Monday, January 23, 2012

Meet the UnParent

Hello, and welcome to TheUnparent. But just who/what is The UnParent?

Well, in many ways I'm the picture of average. I'm a 32 year old man living in my first house. I'm married to the most wonderful woman in the world, I have a good steady 9-to-5 job in the IT field. I have my own car, a moderate amount of consumer debt, and I'm a cat owner.

But I don't have kids, and I never will.

That statement is weighty, and it always has been. In years past, procreation was a way of life. People grew into their teens, either paired off of their own will or were matched up by their families, and had children. Those children often worked on their parents' farms or apprenticed in town then grew to be teenagers, and the process repeated itself. Having children was expected of married couples, and doing otherwise was rogue behaviour to say the least. Couples without children could be tagged as blasphemers, or were often believed to have something "wrong" with them (whether the childlessness was attributed to decision or biology didn't matter in this case).

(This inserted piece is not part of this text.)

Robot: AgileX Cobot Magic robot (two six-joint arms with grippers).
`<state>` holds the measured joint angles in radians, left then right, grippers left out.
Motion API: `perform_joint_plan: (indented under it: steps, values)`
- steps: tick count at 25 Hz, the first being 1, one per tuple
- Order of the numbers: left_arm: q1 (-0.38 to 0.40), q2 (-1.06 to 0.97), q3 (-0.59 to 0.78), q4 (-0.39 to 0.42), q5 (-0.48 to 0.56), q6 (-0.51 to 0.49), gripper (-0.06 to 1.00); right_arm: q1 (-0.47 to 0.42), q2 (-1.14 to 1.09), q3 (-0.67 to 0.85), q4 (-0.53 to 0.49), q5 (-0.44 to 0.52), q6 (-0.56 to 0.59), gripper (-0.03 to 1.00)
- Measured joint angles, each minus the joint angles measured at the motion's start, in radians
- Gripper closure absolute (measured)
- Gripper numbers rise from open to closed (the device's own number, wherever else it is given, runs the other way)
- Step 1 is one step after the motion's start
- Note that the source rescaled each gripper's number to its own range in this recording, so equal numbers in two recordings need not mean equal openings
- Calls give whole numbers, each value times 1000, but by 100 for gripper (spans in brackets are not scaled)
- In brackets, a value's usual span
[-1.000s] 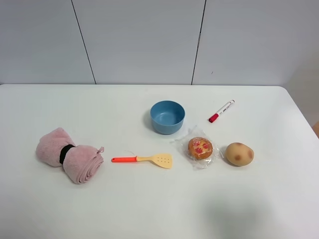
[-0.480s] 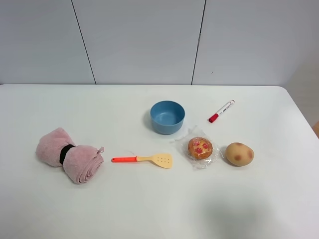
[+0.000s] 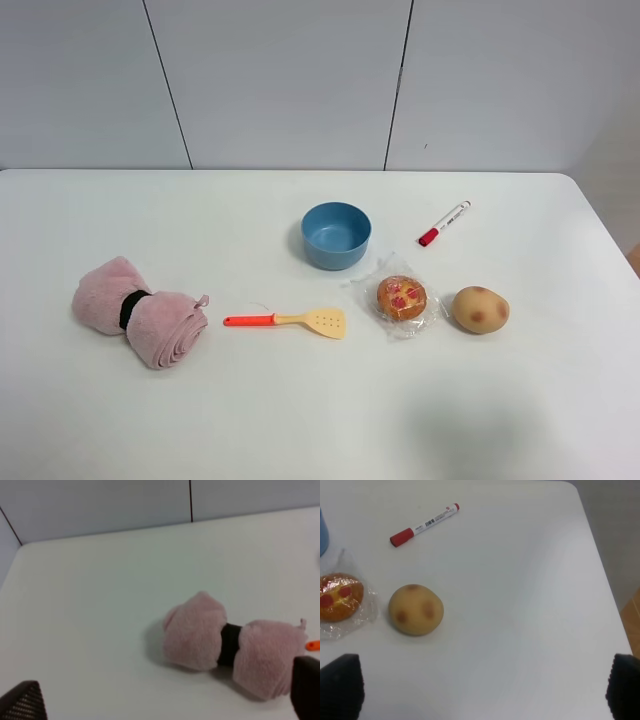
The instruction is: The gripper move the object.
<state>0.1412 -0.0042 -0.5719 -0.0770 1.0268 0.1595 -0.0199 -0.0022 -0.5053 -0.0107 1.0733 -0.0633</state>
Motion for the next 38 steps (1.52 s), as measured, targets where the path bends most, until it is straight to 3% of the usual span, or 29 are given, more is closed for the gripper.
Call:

But Bob Dylan said it best: "The times, they are a-changin'". There's no longer a need for families to grow because of a need for a labour force. Parts of the world are overpopulated. Worldwide resources are dwindling. Having children is less of a necessity than it ever has been. However, there are still expectations placed on newer generations to have children. This expectation comes from many directions, and in many forms. These expectations are something I've chosen not to live up to. I've chosen not to be a parent.

This blog is not a soapbox. Though I may occasionally fire off a rant or 2, the point is to deliver arguments and explanations. I want my side of the story to be out there, for a few reasons. If you read discussion forums both for and against the child free lifestyle, there's an unofficial war brewing. While there's a lot of respect from both sides, there's also a lot of spite. I don't want to fight anyone, I want everyone to understand why other people make the decisions they do, and leave it at that. I also want to debunk myths and offer counter points to the many age-old arguments I (and my wife) face every day. I also want to tell this story from a man's point of view. The children/child free debate is often centered around women, as they are the child bearers of the species. But as a man, I also have a voice. I also have a mind, and I've made it up.

Welcome to The UnParent. I hope you'll be back.